[Exercise description]
Count every line below containing "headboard"; state the number only.

[Material provided]
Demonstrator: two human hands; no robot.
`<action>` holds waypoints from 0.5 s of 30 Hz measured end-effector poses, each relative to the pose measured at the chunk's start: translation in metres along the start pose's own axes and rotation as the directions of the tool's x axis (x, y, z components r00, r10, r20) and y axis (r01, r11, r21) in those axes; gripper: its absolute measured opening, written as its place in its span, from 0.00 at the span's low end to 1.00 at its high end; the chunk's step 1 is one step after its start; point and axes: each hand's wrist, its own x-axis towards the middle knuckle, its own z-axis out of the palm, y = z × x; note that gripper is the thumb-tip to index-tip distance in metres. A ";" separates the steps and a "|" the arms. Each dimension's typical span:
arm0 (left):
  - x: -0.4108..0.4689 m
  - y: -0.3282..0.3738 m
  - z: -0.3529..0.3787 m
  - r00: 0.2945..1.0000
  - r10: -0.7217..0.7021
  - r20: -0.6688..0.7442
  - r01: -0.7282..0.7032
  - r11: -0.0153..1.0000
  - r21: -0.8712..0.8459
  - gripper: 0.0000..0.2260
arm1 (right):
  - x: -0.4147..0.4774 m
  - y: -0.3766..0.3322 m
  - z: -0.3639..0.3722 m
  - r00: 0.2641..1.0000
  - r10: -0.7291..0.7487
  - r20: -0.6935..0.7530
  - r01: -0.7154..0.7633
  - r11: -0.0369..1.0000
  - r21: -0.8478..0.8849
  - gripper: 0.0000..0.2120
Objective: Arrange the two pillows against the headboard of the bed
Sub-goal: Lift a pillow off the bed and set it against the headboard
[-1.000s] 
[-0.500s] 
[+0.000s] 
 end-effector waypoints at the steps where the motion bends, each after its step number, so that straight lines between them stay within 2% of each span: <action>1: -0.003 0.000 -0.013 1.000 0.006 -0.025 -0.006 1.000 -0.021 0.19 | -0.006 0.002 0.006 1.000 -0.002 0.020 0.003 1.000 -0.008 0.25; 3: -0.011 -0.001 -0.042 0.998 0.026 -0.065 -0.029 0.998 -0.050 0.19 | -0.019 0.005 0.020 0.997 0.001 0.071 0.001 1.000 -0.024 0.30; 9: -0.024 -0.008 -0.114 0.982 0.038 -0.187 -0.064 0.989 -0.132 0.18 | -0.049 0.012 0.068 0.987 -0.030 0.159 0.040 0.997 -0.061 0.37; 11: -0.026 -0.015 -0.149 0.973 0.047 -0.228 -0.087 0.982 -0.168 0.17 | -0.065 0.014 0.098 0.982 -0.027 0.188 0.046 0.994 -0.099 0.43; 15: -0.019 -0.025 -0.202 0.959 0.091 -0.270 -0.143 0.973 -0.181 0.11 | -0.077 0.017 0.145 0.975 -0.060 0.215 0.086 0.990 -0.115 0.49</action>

[Exercise result]
2